Treat Employees Like Volunteers
by Wolf J. Rinke, PhD
Dr. Rinke is a management consultant, executive coach and keynote speaker dedicated to helping organizations and individuals maximize their potential (www.WolfRinke.com). In addition to his new book Don’t Oil the Squeaky Wheel … and 19 Other Contrarian Ways to Improve Your Leadership Effectiveness (McGraw-Hill, 2004), he is the author of Winning Management: 6 Fail-Safe Strategies for Building High-Performance Organizations.
Stop and think, what would you say to your team members if indeed they were volunteers? How about: Please. Thank you! Can I count on you? I need your help. I really appreciate what you’ve done. Thanks for being on my team! Thanks for showing up. And now the one that blows the autocratic managers away: Could you do me a favor? That one I can tell you just doesn’t sit well with lots of managers. Here are some of the things they have said to me: What are you talking about?

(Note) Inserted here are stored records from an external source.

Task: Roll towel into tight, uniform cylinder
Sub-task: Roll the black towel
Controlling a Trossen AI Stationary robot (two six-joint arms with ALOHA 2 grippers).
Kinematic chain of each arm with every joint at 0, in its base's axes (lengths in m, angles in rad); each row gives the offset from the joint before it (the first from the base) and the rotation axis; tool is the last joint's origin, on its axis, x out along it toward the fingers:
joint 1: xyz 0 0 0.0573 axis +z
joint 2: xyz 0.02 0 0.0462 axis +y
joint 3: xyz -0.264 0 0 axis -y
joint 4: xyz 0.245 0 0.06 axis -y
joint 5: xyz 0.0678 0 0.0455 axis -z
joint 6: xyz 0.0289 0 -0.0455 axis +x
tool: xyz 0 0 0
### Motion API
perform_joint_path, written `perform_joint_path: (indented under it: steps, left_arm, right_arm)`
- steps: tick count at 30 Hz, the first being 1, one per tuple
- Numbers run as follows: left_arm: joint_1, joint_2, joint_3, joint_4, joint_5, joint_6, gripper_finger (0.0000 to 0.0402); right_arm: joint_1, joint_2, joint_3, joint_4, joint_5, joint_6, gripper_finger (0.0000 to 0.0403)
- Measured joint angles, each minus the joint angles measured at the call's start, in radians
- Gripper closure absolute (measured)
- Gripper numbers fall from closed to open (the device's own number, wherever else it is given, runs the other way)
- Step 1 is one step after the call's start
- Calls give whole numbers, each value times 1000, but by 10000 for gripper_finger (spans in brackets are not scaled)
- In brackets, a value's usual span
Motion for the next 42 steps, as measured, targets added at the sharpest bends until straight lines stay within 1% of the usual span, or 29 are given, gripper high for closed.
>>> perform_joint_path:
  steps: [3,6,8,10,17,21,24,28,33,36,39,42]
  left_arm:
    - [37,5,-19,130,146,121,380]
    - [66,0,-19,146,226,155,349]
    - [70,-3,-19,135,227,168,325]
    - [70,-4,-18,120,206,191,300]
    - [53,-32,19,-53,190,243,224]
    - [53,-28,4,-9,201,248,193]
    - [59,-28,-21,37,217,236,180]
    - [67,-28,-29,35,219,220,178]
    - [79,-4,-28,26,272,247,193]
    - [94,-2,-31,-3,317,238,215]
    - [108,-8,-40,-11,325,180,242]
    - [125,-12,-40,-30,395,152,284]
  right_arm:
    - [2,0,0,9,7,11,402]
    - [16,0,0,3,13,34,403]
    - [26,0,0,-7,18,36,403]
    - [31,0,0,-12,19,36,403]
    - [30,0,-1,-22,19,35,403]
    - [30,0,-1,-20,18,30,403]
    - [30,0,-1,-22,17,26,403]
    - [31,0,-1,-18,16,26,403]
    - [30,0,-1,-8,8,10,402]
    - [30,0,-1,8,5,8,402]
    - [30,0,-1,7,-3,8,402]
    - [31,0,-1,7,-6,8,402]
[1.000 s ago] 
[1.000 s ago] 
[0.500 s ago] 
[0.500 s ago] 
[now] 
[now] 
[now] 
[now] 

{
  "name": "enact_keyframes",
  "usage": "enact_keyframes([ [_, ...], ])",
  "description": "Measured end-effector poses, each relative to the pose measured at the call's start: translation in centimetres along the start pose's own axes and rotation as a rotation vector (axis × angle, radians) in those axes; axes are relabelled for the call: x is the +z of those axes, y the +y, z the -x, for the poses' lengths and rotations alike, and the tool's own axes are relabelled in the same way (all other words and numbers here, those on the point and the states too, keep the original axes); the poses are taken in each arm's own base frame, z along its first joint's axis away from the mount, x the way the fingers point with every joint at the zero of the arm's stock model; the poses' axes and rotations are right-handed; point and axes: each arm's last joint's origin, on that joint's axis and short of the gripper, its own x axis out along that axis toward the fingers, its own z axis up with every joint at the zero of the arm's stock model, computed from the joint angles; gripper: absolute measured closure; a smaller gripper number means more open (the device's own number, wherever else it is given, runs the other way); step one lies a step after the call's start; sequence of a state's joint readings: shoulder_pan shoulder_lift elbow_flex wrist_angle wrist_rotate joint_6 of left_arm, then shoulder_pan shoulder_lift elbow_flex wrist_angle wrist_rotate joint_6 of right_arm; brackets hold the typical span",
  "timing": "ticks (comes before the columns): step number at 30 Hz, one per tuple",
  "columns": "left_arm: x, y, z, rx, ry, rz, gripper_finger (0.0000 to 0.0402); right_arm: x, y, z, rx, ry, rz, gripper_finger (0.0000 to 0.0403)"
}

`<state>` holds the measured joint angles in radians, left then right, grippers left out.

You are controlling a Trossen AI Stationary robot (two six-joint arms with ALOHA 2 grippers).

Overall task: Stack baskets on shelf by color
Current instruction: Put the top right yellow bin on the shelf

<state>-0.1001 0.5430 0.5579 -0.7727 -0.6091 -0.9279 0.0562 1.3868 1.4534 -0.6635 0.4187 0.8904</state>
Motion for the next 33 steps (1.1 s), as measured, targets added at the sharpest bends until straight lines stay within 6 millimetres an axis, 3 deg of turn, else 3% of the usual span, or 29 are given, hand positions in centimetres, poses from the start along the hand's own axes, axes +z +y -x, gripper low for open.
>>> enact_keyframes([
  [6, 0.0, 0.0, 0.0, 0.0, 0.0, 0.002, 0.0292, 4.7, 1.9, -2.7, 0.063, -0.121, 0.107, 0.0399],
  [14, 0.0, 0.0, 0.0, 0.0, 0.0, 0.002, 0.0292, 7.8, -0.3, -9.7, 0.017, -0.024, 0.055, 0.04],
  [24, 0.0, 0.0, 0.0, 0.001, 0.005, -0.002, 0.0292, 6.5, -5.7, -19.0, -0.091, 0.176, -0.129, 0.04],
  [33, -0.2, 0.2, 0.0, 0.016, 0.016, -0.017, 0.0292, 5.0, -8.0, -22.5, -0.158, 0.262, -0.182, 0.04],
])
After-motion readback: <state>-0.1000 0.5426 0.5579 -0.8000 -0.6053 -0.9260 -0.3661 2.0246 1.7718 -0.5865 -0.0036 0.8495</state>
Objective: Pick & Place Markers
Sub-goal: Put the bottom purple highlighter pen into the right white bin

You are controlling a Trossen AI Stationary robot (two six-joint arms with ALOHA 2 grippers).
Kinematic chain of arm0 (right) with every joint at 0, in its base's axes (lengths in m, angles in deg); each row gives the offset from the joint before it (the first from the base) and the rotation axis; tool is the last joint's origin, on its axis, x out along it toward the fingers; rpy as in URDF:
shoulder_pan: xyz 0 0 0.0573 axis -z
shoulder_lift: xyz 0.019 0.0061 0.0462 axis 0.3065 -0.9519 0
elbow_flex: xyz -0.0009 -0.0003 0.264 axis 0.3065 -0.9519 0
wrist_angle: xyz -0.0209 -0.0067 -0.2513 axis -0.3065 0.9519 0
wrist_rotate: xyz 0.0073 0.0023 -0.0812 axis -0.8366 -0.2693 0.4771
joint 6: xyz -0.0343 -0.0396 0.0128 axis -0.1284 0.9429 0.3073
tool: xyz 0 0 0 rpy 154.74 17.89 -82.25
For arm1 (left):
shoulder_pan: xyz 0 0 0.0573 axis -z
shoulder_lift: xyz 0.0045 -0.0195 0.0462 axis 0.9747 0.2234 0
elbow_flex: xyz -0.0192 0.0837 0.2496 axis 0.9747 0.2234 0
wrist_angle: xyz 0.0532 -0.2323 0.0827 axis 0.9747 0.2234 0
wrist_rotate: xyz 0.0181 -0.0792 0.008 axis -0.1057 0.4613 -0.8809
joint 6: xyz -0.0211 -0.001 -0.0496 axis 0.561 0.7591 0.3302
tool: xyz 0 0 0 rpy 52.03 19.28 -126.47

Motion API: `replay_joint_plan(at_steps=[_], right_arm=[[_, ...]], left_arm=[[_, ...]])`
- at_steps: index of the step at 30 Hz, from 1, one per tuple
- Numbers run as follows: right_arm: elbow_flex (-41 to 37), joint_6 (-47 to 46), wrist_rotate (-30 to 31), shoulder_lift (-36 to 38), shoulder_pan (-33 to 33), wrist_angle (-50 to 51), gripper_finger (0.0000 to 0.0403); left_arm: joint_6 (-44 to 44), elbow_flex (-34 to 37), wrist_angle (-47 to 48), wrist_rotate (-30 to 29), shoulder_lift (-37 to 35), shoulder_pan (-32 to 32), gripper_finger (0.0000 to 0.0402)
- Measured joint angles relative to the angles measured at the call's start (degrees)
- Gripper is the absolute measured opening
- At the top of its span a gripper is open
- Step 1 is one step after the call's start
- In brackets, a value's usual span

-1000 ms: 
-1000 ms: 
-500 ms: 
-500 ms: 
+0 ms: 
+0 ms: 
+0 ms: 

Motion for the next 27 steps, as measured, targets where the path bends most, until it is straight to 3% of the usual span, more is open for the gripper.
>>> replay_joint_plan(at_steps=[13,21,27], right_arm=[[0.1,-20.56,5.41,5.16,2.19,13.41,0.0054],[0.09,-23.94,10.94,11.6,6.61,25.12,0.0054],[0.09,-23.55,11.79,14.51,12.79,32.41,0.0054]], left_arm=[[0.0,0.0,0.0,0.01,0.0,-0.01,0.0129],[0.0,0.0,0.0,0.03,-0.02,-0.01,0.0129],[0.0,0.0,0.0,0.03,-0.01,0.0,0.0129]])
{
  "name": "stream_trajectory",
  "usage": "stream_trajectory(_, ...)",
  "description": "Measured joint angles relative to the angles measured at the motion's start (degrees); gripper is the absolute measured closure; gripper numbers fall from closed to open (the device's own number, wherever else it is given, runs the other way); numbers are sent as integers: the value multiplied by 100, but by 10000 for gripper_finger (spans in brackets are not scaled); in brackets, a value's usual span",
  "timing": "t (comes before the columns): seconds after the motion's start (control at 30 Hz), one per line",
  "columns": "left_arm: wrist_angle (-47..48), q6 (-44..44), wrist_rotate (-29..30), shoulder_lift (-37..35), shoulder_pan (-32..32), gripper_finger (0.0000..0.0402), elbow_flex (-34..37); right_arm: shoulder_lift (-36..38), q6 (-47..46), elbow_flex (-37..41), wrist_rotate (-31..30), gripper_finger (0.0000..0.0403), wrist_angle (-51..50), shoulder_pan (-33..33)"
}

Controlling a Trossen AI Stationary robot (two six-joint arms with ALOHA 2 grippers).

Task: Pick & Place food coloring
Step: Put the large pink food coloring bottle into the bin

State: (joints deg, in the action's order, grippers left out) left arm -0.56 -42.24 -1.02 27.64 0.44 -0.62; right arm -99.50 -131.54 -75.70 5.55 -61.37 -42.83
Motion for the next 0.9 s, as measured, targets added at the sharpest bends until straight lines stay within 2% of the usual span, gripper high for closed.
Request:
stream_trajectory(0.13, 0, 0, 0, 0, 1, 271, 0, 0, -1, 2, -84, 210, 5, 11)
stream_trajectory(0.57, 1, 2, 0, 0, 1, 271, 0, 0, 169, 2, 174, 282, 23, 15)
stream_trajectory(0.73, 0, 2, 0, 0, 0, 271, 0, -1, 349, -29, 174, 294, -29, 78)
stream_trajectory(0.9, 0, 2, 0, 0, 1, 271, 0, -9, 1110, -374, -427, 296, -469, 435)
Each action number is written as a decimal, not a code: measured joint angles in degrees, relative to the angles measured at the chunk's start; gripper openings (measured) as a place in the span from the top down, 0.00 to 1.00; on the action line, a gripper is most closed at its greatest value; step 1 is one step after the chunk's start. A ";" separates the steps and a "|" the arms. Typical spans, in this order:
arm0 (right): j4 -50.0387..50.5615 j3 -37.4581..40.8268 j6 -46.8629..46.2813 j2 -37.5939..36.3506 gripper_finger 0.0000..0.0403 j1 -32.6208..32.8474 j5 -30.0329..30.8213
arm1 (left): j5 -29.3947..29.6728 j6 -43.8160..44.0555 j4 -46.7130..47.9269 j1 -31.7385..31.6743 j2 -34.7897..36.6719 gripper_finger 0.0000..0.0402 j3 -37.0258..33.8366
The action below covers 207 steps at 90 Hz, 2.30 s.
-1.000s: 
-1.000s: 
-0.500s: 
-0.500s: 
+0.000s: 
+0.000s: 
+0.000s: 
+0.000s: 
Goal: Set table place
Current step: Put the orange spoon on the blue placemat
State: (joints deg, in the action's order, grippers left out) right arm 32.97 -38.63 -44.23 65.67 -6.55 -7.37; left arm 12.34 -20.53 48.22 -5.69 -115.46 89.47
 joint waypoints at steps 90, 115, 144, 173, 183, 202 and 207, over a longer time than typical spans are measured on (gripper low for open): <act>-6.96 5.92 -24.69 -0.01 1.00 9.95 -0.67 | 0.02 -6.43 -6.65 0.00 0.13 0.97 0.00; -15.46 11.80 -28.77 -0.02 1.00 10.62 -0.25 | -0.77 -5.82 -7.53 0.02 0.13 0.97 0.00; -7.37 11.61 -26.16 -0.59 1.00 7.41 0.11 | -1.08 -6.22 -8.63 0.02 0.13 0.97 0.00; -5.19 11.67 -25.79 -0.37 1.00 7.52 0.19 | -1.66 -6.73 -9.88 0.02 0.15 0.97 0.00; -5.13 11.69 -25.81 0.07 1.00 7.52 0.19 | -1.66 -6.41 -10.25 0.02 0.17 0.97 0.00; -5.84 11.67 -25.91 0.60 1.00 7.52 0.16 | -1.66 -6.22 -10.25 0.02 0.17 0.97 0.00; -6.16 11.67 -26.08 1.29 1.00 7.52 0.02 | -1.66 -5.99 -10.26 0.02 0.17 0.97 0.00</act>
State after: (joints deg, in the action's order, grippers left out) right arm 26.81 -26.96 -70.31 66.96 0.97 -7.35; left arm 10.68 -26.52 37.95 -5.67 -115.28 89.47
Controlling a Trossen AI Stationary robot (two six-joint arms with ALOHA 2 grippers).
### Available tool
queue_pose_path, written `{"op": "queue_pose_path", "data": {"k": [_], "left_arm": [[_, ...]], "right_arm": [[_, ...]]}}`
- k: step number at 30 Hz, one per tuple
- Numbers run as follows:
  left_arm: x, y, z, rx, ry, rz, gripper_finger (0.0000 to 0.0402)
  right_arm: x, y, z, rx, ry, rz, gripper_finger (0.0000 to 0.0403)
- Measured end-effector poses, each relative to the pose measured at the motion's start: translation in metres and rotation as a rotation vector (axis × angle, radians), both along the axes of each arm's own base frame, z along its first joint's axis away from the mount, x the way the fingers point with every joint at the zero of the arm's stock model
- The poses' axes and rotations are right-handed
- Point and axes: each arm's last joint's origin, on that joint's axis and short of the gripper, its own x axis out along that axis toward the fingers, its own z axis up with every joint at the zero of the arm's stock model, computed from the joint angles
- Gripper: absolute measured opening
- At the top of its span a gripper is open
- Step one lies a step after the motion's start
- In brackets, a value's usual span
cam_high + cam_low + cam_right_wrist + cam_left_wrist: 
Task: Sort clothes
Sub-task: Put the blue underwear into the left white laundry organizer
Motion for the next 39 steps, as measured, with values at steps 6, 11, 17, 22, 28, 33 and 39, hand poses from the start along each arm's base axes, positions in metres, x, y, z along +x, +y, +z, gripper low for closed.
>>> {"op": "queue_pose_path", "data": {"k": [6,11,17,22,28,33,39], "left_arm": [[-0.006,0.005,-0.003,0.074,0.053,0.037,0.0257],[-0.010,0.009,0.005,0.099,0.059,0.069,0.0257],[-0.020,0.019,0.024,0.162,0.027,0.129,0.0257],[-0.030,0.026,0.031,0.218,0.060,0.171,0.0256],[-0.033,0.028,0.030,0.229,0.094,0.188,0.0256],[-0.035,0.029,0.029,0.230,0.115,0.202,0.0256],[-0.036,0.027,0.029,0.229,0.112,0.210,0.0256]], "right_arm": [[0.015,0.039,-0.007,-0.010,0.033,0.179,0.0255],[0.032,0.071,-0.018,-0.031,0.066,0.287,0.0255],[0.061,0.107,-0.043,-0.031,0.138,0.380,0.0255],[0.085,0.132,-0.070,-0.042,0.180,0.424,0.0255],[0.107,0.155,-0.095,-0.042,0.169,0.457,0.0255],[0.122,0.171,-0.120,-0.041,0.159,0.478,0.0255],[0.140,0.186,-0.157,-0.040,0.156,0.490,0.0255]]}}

You’re paying them, they owe you a good job. Or You’ve got to be nuts. They are not doing you a favor, it’s their job, and so on, ad nauseum. All really good arguments, and all really, really incorrect. (If you agree with any of these, its time to wake up and read my book--Don't Oil the Squeaky Wheel. Because the only thing pay will do is get people to show up, and stay with you. Not bad, but certainly not peak performance.) And the fastest way to achieve peak performance is to treat all employees as if they are volunteers. Here's how:
• Give people something to be passionate about
People volunteer and devote inordinate amounts of energy, time and resources if they are passionate about a cause they believe in. You can engage the same passion in your employees by having them align themselves with the passion of the founder, think Jeff Bezos at Amazon, or the passion of the culture of the organization, think Recreational Equipment Incorporated better known as REI or the passion driven by the corporate philosophy, think Johnson & Johnson. (By the way the latter two are preferred ways of stimulating internal motivation since sooner or later the CEO retires or departs for less positive reasons, think Martha Stewart, Bernie Ebbers of WorldCom, or Samual Waksal of Imclone.)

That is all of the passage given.